Activity – In the data below, how many lines contain the string "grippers"? Give only the figure.

*** Opening Exercise data ***

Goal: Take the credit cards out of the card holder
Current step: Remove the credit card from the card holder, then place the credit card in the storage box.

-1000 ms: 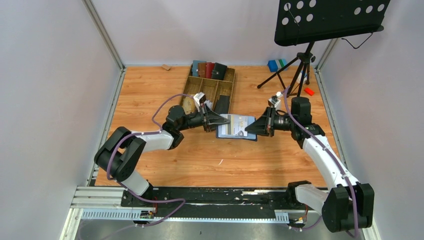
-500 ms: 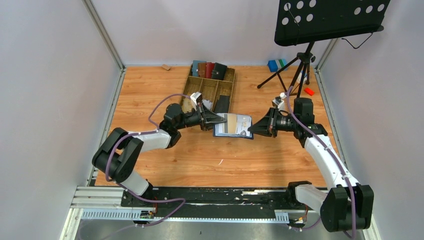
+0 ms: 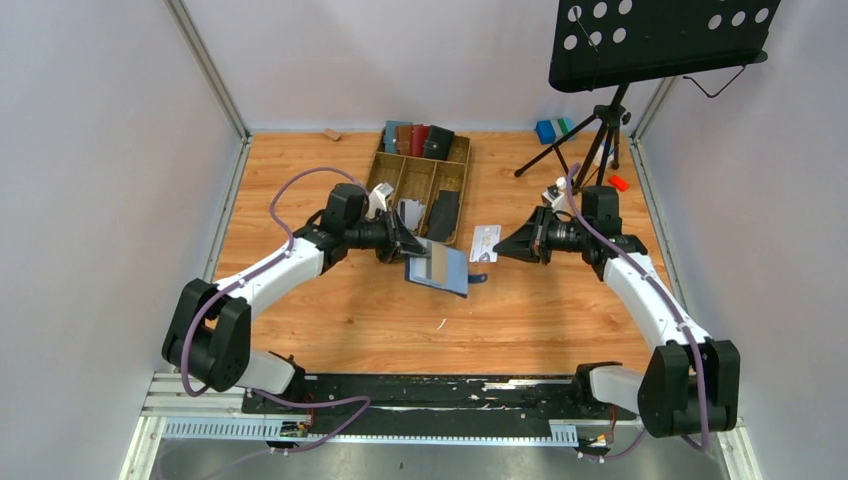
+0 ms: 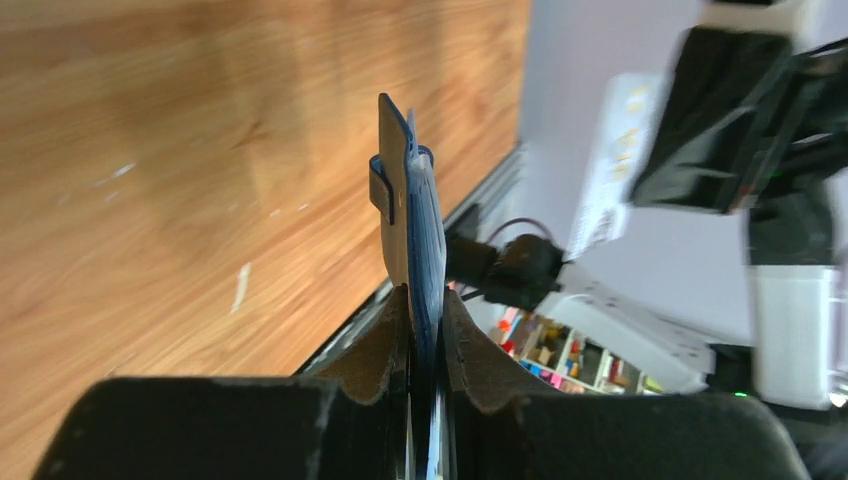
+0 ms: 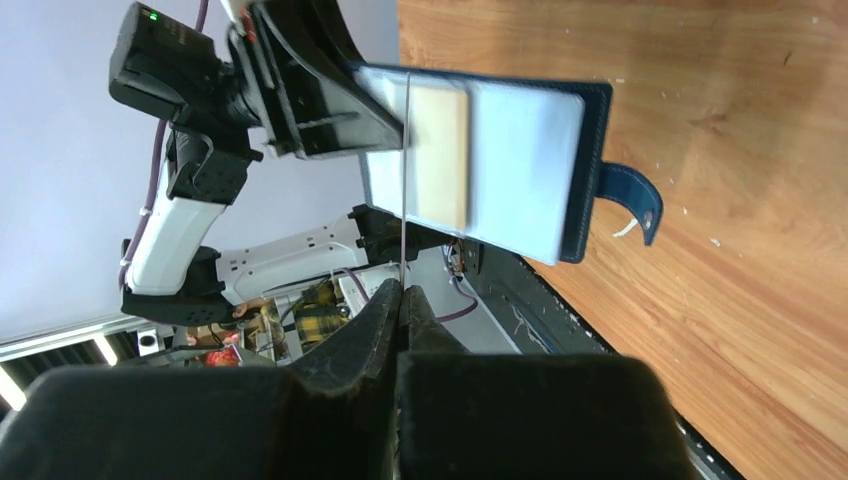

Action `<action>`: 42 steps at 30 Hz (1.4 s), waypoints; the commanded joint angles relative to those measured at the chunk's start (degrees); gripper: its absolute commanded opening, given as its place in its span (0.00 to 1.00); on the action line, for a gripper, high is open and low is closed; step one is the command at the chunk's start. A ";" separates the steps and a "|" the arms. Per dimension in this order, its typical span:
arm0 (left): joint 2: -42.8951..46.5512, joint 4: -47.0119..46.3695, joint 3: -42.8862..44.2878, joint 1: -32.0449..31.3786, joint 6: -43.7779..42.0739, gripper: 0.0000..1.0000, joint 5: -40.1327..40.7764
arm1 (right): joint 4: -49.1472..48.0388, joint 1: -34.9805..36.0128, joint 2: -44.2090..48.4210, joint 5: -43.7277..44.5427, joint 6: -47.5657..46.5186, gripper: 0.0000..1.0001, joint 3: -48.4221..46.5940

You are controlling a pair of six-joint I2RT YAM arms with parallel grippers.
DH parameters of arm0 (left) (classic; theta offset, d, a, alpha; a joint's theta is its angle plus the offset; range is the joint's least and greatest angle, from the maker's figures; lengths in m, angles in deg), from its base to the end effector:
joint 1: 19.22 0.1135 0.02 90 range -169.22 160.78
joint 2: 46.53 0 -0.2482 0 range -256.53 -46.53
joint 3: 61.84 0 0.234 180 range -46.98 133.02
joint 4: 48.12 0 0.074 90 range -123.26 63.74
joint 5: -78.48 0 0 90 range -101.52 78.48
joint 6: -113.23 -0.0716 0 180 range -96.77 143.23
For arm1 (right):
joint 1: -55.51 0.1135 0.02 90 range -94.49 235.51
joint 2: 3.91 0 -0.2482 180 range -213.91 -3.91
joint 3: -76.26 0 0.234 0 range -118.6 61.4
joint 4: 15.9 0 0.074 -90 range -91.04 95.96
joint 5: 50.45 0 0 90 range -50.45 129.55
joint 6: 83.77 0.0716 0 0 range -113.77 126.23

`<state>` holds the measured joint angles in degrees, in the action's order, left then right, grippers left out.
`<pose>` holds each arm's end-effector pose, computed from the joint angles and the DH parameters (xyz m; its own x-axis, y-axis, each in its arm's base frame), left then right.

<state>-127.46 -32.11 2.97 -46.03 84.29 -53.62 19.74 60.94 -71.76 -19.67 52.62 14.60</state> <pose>0.2580 -0.1842 0.2260 -0.9660 -0.2394 -0.0977 -0.0083 0.4065 -0.9136 0.2346 0.0841 0.2444 -0.9544 0.2815 -0.0991 0.0077 0.3553 0.9347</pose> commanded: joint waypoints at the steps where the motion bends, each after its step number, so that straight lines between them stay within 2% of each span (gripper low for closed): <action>1: 2.46 18.56 1.15 0.40 -12.27 0.00 3.22 | -6.54 2.89 -3.96 1.65 1.59 0.00 -5.78; 5: 3.74 24.81 1.98 0.59 -16.88 0.00 6.26 | -7.93 8.02 -10.35 4.60 1.67 0.00 -12.31; 13: 6.75 40.96 6.21 0.88 -27.39 0.00 14.06 | -9.19 16.82 -29.68 10.68 1.59 0.00 -29.37; 18: 10.52 46.30 6.52 1.67 -30.29 0.00 17.22 | -6.65 18.95 -41.19 14.40 0.83 0.00 -41.06; 23: 11.82 51.40 8.52 3.05 -34.24 0.00 19.62 | -5.26 19.54 -49.40 18.13 0.80 0.00 -48.39; 33: 8.52 55.65 12.48 6.21 -40.73 0.00 20.31 | -1.46 20.55 -57.01 26.20 0.72 0.00 -53.81; 42: 6.20 54.87 13.59 7.33 -42.15 0.00 19.04 | 0.16 21.79 -61.47 25.82 0.62 0.00 -58.27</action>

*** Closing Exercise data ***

The answer – 2